In the material below, print every line exactly and omit the pictures.
>>>
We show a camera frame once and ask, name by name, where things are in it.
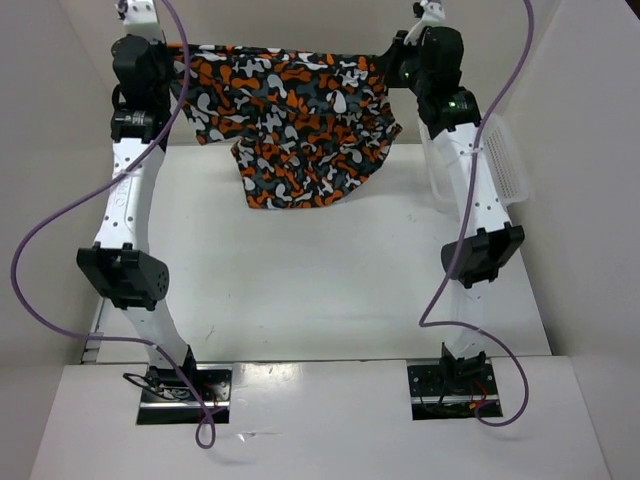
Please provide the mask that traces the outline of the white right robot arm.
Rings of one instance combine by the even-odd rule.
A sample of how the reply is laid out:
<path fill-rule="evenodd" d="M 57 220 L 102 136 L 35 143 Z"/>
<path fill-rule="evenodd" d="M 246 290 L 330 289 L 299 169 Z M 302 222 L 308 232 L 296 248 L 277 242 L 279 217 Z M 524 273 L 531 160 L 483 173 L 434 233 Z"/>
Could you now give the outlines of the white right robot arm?
<path fill-rule="evenodd" d="M 407 88 L 416 97 L 424 145 L 444 163 L 461 220 L 458 239 L 441 249 L 451 289 L 448 325 L 460 333 L 442 344 L 438 378 L 460 393 L 484 369 L 488 287 L 525 239 L 501 203 L 484 151 L 482 117 L 473 93 L 460 84 L 464 45 L 446 26 L 417 26 L 396 34 L 382 56 L 386 84 Z"/>

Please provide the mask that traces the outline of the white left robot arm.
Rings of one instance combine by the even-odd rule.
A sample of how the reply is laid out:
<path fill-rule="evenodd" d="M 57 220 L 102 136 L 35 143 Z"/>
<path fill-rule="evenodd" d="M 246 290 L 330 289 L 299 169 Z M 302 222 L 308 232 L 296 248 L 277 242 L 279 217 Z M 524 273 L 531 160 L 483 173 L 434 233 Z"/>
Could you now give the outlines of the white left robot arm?
<path fill-rule="evenodd" d="M 165 44 L 135 35 L 117 40 L 111 55 L 118 80 L 110 121 L 115 183 L 93 244 L 78 250 L 76 263 L 145 341 L 147 388 L 185 400 L 198 391 L 200 376 L 166 302 L 168 266 L 149 247 L 152 198 L 174 117 L 172 58 Z"/>

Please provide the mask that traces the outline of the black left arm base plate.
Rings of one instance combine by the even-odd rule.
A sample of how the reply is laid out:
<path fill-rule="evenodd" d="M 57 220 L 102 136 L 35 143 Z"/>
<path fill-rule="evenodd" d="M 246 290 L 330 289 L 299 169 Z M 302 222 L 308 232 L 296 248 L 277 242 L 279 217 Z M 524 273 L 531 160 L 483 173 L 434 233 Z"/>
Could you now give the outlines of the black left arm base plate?
<path fill-rule="evenodd" d="M 228 424 L 233 367 L 231 364 L 199 364 L 192 384 L 212 413 L 216 424 Z M 204 411 L 189 388 L 177 378 L 161 380 L 157 372 L 124 373 L 123 378 L 141 391 L 136 424 L 197 425 Z"/>

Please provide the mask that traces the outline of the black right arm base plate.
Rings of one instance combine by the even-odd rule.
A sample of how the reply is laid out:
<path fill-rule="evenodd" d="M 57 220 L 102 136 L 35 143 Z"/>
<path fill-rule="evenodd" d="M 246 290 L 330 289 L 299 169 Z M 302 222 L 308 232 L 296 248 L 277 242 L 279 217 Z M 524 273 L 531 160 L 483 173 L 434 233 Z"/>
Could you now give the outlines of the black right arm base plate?
<path fill-rule="evenodd" d="M 437 360 L 408 362 L 406 369 L 414 421 L 473 418 L 477 407 L 482 418 L 503 416 L 490 363 L 457 380 L 445 380 Z"/>

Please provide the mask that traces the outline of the orange black camouflage shorts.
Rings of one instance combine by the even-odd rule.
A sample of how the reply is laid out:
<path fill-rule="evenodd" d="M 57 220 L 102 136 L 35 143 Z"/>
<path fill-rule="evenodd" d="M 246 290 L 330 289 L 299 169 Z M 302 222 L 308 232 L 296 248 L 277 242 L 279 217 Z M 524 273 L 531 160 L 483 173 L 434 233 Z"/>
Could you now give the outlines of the orange black camouflage shorts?
<path fill-rule="evenodd" d="M 375 55 L 172 44 L 201 145 L 231 142 L 253 209 L 326 207 L 383 167 L 402 128 Z"/>
<<<
__Written response__
We show a camera frame once and ask, name by name, where things are in it.
Please provide the mask that traces the outline of the white right robot arm.
Rings of one instance combine by the even-odd rule.
A sample of how the reply is laid out:
<path fill-rule="evenodd" d="M 57 220 L 102 136 L 35 143 Z"/>
<path fill-rule="evenodd" d="M 246 290 L 330 289 L 299 169 Z M 302 222 L 308 232 L 296 248 L 277 242 L 279 217 Z M 524 273 L 531 160 L 483 173 L 434 233 Z"/>
Could you now give the outlines of the white right robot arm?
<path fill-rule="evenodd" d="M 407 88 L 416 97 L 424 145 L 444 163 L 461 220 L 458 239 L 441 249 L 451 289 L 448 325 L 460 333 L 442 344 L 438 378 L 460 393 L 484 369 L 488 287 L 525 239 L 501 203 L 484 151 L 482 117 L 473 93 L 460 84 L 464 45 L 446 26 L 417 26 L 396 34 L 382 56 L 386 84 Z"/>

Please provide the mask that traces the outline of the white left robot arm.
Rings of one instance combine by the even-odd rule.
A sample of how the reply is laid out:
<path fill-rule="evenodd" d="M 57 220 L 102 136 L 35 143 Z"/>
<path fill-rule="evenodd" d="M 246 290 L 330 289 L 299 169 Z M 302 222 L 308 232 L 296 248 L 277 242 L 279 217 Z M 524 273 L 531 160 L 483 173 L 434 233 Z"/>
Could you now give the outlines of the white left robot arm?
<path fill-rule="evenodd" d="M 165 44 L 135 35 L 117 40 L 111 55 L 118 80 L 110 121 L 115 183 L 93 244 L 78 250 L 76 263 L 145 341 L 147 388 L 185 400 L 198 391 L 200 376 L 166 302 L 168 266 L 149 247 L 152 198 L 174 117 L 172 58 Z"/>

Please provide the mask that traces the outline of the black left arm base plate.
Rings of one instance combine by the even-odd rule.
A sample of how the reply is laid out:
<path fill-rule="evenodd" d="M 57 220 L 102 136 L 35 143 Z"/>
<path fill-rule="evenodd" d="M 246 290 L 330 289 L 299 169 Z M 302 222 L 308 232 L 296 248 L 277 242 L 279 217 Z M 524 273 L 531 160 L 483 173 L 434 233 Z"/>
Could you now give the outlines of the black left arm base plate?
<path fill-rule="evenodd" d="M 228 424 L 233 367 L 231 364 L 199 364 L 192 384 L 212 413 L 216 424 Z M 204 411 L 189 388 L 177 378 L 161 380 L 157 372 L 124 373 L 123 378 L 141 391 L 136 424 L 197 425 Z"/>

Please provide the mask that traces the outline of the black right arm base plate.
Rings of one instance combine by the even-odd rule.
A sample of how the reply is laid out:
<path fill-rule="evenodd" d="M 57 220 L 102 136 L 35 143 Z"/>
<path fill-rule="evenodd" d="M 246 290 L 330 289 L 299 169 Z M 302 222 L 308 232 L 296 248 L 277 242 L 279 217 Z M 524 273 L 531 160 L 483 173 L 434 233 Z"/>
Could you now give the outlines of the black right arm base plate?
<path fill-rule="evenodd" d="M 437 360 L 408 362 L 406 369 L 414 421 L 473 418 L 477 407 L 482 418 L 503 416 L 490 363 L 457 380 L 445 380 Z"/>

Please provide the mask that traces the outline of the orange black camouflage shorts.
Rings of one instance combine by the even-odd rule.
A sample of how the reply is laid out:
<path fill-rule="evenodd" d="M 57 220 L 102 136 L 35 143 Z"/>
<path fill-rule="evenodd" d="M 246 290 L 330 289 L 299 169 Z M 302 222 L 308 232 L 296 248 L 277 242 L 279 217 Z M 524 273 L 531 160 L 483 173 L 434 233 Z"/>
Could you now give the outlines of the orange black camouflage shorts?
<path fill-rule="evenodd" d="M 375 55 L 172 44 L 201 145 L 231 142 L 253 209 L 326 207 L 383 167 L 402 128 Z"/>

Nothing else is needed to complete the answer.